The scala ticket that @joerenner pointed indices this issue has been fixed in vScala 2.11.0-M7. That said, I came across BoundedPriorityQueue in the spark code base which I hadn't used due to it being private to org.apache.spark. However, I noticed that they use the Java priority queue, probably to avoid the same issue. I'll look into whether I can do something similar.

That said, at least on my side, I only get this issue while running in the local mode of spark. The library seems to run fine for me in spark cluster mode. Don't fully understand why, I'll try to dig further.

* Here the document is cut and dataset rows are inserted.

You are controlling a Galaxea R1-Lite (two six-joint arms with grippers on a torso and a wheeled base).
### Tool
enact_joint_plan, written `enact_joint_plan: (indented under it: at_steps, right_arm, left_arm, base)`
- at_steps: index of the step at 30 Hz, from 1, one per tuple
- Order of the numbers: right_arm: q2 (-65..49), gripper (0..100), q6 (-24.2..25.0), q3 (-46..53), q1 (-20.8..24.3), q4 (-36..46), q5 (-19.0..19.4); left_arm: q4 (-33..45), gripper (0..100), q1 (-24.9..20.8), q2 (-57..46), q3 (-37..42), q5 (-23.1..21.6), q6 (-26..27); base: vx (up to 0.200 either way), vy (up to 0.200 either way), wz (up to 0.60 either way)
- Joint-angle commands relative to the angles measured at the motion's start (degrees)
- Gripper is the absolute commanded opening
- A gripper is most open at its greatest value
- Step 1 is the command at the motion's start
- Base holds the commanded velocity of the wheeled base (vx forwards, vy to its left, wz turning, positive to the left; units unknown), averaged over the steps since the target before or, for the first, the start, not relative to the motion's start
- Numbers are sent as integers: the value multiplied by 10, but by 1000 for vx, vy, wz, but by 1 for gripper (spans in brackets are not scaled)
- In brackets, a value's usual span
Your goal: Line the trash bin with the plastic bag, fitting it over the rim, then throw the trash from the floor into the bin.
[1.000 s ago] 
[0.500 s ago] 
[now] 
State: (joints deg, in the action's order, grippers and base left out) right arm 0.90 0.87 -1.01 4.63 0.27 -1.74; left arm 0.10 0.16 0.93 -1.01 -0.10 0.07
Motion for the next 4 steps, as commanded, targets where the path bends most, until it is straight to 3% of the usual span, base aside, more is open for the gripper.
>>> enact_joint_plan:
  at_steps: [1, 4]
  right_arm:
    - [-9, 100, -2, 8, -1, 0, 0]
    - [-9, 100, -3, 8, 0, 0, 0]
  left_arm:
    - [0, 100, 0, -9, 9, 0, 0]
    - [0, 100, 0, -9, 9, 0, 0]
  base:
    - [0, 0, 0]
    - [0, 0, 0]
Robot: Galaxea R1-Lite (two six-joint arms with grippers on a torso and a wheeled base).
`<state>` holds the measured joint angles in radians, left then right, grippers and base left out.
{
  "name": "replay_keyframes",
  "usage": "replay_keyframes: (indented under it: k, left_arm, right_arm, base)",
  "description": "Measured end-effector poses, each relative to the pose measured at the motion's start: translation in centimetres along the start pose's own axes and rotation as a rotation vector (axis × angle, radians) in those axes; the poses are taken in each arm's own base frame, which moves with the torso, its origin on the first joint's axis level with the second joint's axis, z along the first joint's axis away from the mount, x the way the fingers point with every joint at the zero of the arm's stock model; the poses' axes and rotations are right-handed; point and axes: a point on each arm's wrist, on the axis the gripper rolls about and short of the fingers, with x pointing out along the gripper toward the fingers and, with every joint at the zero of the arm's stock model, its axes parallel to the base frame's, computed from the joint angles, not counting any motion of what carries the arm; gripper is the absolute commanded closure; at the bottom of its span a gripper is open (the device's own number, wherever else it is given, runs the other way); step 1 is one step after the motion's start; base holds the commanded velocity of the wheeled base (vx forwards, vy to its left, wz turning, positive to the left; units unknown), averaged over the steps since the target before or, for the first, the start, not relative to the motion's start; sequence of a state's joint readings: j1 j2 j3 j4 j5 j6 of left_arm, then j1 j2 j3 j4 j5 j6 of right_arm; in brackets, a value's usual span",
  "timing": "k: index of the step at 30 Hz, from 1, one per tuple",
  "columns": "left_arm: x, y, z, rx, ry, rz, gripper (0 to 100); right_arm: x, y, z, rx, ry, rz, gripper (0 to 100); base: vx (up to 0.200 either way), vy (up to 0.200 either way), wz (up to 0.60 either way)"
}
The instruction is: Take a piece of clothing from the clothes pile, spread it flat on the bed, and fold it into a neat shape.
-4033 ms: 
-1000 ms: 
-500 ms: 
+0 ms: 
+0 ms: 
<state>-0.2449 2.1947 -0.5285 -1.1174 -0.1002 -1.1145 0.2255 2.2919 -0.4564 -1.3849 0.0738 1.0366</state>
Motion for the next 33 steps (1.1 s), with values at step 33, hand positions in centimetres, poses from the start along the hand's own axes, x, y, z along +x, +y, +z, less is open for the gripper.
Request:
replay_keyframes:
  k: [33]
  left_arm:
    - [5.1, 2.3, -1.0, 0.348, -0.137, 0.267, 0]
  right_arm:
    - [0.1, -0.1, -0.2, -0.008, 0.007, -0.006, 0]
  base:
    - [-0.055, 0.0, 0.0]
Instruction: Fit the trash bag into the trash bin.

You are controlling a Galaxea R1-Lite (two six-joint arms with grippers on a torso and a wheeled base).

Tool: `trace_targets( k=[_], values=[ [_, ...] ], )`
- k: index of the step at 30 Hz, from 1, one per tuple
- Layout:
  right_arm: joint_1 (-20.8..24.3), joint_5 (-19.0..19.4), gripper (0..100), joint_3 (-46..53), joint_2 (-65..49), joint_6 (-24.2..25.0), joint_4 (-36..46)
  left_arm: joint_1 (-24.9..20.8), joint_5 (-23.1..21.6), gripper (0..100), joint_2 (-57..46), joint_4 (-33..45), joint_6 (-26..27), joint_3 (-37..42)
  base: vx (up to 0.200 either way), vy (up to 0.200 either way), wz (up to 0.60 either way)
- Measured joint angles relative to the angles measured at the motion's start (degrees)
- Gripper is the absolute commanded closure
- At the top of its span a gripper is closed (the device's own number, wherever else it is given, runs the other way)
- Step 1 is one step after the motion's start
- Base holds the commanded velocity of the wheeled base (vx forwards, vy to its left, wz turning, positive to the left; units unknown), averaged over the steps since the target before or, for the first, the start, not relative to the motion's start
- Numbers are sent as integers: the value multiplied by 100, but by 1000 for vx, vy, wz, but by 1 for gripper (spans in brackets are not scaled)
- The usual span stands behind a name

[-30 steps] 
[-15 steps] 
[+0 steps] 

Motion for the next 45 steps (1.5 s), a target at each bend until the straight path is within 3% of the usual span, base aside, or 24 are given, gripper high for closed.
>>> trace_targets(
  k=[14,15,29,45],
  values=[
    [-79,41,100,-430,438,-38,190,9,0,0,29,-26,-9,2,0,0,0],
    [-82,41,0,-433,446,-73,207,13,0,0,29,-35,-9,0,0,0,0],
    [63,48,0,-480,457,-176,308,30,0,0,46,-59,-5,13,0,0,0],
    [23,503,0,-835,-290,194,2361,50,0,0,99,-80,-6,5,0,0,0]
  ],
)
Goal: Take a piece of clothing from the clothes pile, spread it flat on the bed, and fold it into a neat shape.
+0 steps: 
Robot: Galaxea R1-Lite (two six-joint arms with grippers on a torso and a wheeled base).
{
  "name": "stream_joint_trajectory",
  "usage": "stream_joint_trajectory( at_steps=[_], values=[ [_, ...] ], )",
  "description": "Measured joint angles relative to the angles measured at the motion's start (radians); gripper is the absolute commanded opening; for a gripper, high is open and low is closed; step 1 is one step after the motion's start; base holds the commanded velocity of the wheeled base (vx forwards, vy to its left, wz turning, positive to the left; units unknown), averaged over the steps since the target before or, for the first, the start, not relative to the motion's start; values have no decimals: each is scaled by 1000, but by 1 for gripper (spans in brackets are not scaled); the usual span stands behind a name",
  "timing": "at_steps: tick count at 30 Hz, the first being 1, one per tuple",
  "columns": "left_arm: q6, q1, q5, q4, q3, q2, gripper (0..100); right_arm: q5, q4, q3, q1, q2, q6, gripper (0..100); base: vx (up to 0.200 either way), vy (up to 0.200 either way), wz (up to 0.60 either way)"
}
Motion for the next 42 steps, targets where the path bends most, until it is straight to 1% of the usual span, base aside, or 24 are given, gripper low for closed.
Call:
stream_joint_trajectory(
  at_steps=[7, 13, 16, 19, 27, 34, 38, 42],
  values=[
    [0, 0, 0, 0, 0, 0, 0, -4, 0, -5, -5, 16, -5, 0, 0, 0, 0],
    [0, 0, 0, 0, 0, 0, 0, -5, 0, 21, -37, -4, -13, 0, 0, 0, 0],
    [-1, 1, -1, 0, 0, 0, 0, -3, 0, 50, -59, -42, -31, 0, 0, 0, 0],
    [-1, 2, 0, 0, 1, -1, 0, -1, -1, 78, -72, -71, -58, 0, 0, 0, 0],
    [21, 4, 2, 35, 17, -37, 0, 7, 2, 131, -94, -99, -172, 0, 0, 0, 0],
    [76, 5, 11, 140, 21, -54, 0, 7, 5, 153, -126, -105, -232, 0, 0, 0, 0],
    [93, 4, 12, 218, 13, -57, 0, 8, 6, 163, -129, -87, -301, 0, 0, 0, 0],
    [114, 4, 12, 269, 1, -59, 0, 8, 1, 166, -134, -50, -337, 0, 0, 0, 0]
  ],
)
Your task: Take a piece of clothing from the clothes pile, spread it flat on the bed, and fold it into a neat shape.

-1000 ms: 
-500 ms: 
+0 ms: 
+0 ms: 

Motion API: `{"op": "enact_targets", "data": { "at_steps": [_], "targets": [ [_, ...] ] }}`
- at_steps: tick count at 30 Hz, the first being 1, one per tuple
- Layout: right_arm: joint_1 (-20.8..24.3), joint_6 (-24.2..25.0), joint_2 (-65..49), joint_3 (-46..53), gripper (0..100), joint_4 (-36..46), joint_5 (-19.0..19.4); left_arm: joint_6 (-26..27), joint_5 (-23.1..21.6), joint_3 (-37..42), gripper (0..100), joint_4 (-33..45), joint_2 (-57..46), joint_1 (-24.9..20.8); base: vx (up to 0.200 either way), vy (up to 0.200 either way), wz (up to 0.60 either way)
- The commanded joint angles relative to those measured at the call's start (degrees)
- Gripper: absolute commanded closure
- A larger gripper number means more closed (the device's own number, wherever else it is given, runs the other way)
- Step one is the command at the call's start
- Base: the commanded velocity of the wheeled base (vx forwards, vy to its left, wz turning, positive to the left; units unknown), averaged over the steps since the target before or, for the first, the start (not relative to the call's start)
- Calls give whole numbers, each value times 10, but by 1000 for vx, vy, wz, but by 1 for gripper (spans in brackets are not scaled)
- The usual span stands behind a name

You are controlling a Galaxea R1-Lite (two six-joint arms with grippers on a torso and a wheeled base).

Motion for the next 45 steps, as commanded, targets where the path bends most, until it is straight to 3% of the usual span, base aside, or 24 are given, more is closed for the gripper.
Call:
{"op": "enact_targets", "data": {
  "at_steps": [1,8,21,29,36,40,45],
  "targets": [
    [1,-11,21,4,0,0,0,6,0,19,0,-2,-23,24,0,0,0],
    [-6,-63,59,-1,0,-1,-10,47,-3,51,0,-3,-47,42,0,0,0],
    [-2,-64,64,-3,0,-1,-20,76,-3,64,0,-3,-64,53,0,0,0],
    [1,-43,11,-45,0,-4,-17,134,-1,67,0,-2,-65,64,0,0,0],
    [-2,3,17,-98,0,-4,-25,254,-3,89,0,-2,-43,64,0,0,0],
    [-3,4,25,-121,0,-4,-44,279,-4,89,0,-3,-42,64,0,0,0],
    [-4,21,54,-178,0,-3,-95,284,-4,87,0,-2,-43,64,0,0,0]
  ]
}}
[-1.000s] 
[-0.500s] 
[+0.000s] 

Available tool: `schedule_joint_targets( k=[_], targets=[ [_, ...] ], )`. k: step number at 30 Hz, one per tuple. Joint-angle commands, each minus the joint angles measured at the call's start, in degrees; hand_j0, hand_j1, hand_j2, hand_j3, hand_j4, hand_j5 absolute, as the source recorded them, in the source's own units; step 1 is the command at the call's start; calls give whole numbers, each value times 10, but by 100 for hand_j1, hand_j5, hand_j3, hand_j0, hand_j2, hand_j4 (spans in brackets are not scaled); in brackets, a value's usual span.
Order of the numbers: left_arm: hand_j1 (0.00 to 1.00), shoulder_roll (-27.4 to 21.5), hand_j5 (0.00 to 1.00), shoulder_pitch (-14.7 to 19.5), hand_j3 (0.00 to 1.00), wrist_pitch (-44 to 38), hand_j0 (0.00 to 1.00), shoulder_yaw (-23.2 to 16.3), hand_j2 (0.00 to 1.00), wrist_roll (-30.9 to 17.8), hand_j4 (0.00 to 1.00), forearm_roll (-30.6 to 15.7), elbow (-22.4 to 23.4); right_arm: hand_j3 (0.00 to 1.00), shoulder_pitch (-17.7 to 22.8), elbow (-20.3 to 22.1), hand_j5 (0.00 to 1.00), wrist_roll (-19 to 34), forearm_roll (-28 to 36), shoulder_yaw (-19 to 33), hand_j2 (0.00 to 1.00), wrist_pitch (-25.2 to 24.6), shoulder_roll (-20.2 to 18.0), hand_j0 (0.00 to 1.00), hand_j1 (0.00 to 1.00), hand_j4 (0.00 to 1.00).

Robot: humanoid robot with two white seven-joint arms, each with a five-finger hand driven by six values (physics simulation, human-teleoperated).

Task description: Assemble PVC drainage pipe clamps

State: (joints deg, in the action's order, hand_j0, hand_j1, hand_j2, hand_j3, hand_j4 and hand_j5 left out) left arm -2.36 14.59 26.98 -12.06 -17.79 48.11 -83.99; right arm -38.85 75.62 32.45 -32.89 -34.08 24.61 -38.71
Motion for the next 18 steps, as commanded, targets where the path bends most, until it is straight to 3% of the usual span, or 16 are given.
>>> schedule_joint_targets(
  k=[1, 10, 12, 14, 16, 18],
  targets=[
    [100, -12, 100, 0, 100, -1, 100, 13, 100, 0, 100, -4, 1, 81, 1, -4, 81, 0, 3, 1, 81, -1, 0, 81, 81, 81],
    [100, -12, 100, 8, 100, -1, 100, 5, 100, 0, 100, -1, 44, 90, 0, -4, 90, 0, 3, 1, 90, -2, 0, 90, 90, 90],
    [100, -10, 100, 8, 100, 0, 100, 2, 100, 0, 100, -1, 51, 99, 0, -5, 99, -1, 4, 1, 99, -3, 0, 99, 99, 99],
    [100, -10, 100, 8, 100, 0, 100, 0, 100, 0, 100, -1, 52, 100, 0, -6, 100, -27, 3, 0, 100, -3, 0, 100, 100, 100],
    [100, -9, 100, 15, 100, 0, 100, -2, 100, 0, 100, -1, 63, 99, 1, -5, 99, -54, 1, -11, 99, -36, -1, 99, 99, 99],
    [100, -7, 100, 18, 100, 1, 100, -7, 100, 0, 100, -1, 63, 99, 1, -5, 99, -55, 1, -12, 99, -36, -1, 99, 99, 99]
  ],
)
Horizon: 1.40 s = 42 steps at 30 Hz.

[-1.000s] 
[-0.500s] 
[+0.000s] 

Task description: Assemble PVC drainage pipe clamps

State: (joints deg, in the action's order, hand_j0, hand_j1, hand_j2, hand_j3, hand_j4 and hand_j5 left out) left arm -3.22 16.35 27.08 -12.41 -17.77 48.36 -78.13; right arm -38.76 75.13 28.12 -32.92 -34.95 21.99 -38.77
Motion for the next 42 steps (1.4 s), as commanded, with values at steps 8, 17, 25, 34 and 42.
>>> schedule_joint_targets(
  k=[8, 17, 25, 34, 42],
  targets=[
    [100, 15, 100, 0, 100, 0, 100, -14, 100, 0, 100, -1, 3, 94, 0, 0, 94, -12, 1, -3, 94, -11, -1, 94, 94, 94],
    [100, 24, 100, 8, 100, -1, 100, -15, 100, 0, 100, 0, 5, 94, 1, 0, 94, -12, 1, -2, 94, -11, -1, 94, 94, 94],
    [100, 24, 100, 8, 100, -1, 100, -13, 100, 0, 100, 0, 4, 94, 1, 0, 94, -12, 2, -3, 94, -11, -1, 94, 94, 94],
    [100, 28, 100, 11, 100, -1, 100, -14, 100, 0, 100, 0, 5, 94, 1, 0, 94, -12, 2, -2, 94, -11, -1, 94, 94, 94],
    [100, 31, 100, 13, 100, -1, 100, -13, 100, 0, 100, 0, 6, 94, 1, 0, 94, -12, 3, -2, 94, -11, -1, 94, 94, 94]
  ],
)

nicola007b · 2018-10-03T14:55:09Z

Hi @namitk, is there any update on this issue?
I tried to reimplement TopNQueue using java.util.PriorityQueue but still got Serialization issues. You can see the gist:
https://gist.github.com/nicola007b/454bc77c435cff65e5cdd73ced316e1c

18/10/04 07:48:59 INFO DAGScheduler: ShuffleMapStage 3 (zipPartitions at LSHNearestNeighborSearchModel.scala:265) failed in 0.768 s due to Job aborted due to stage failure: Task 0.0 in stage 3.0 (TID 4) had a not serializable result: scala.collection.LinearSeqLike$$anon$1
Serialization stack:
	- object not serializable (class: scala.collection.LinearSeqLike$$anon$1, value: non-empty iterator)

oscaroboto · 2018-11-15T19:35:52Z

Hi @nicola007b I tried the same thing as you and swapped out scala PriorityQueue with the java.util.PriorityQueue, but I then ran into the same serialization error.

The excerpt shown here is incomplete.